• [YOUR OBJECTIVE]
Lift out each line of the data that holds "know".

• [DATA SHOWN]
★ ★ ★ ★

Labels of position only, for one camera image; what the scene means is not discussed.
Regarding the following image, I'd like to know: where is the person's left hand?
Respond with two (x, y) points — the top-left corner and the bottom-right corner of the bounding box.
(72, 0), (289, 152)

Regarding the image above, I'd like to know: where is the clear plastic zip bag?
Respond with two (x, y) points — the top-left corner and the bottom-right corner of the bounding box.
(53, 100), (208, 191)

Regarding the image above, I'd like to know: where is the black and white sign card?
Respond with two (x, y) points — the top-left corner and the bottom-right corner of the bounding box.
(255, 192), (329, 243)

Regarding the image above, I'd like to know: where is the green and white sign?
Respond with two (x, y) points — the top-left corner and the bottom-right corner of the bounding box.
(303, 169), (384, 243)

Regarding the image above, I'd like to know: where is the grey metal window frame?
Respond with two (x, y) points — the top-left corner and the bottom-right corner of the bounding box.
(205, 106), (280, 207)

★ ★ ★ ★

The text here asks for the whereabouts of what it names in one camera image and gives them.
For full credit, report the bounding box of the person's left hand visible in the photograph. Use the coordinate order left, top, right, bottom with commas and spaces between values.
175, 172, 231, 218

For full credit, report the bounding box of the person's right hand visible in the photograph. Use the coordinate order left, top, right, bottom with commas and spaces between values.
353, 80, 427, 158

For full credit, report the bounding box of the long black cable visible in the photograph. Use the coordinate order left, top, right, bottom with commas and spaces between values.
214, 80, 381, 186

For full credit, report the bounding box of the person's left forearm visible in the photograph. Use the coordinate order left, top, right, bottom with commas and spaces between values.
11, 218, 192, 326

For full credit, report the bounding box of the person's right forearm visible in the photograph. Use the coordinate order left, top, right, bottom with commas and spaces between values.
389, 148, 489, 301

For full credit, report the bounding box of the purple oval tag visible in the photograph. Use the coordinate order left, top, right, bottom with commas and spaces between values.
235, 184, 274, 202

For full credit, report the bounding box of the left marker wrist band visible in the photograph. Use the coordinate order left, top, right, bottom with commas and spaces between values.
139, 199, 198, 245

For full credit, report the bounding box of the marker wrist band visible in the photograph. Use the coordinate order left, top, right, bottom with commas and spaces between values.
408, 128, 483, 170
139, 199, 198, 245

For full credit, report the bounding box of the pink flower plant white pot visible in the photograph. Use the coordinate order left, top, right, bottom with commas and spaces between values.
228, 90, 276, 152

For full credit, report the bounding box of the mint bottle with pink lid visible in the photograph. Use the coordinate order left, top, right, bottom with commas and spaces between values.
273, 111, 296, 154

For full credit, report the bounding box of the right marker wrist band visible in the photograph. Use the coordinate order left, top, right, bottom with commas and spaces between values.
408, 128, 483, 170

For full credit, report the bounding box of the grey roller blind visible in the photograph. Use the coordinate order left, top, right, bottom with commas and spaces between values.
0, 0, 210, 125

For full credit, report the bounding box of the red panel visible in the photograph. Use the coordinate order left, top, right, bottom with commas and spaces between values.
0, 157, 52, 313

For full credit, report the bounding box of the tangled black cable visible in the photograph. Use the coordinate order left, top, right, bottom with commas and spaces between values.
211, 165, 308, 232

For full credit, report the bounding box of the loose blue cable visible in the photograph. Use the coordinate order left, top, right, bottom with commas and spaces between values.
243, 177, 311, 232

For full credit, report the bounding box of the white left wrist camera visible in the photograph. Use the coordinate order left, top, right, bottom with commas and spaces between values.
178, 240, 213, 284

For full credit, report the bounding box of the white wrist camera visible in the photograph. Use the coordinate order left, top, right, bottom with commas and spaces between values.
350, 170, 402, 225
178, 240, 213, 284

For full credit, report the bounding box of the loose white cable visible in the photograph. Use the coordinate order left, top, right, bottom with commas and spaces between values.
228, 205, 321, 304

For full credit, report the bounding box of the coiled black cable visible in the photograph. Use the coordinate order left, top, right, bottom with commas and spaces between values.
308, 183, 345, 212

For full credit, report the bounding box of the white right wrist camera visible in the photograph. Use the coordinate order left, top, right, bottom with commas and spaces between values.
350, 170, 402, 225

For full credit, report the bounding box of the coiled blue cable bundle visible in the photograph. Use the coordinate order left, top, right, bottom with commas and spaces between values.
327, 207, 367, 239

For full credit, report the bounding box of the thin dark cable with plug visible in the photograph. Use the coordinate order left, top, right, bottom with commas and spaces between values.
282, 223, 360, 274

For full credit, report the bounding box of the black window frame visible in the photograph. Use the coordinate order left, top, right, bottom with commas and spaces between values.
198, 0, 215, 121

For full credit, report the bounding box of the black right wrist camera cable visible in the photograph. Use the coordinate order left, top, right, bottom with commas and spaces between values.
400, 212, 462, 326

★ ★ ★ ★

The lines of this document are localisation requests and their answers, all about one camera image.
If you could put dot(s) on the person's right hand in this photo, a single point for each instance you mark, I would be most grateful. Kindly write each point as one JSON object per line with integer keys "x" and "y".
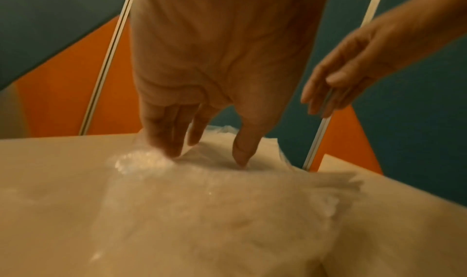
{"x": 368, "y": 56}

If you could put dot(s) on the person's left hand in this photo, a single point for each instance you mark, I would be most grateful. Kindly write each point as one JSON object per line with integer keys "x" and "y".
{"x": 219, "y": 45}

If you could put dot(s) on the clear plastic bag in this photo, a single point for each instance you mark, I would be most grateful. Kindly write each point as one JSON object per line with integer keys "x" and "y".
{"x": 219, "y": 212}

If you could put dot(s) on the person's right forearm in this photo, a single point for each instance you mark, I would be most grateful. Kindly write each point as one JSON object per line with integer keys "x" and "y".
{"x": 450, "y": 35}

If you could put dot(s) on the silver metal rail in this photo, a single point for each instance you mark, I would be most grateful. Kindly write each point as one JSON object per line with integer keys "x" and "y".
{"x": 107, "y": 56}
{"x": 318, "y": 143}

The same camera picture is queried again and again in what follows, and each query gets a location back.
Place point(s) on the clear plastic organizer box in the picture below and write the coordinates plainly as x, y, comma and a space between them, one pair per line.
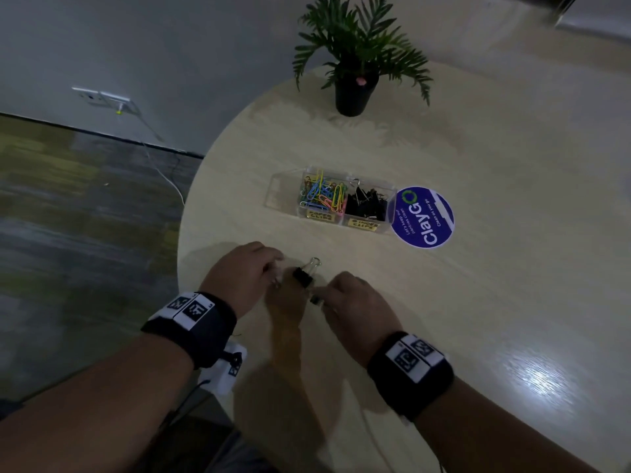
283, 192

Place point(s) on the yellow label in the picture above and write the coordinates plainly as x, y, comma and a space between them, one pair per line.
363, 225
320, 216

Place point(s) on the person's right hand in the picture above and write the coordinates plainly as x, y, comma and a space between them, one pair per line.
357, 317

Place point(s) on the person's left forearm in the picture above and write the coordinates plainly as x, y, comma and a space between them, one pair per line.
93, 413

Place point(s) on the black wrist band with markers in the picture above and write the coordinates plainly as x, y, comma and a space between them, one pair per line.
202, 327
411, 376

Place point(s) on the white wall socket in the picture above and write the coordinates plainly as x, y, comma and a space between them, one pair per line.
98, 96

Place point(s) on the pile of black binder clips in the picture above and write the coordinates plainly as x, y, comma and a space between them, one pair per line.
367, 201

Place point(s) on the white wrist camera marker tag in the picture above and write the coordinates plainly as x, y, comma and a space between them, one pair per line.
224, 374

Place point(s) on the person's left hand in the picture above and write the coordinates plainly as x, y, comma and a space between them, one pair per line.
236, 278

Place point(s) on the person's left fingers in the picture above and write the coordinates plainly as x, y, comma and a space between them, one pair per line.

★ ★ ★ ★

• [OUTPUT BELOW]
Regarding the following image, I'd like to know: where is the person's left hand?
Regarding the image above, I'd like to know: where is the clear plastic zip bag?
Regarding the image above, I'd like to know: where is the black and white sign card?
Regarding the image above, I'd like to know: where is the green and white sign?
Regarding the image above, I'd like to know: where is the grey metal window frame?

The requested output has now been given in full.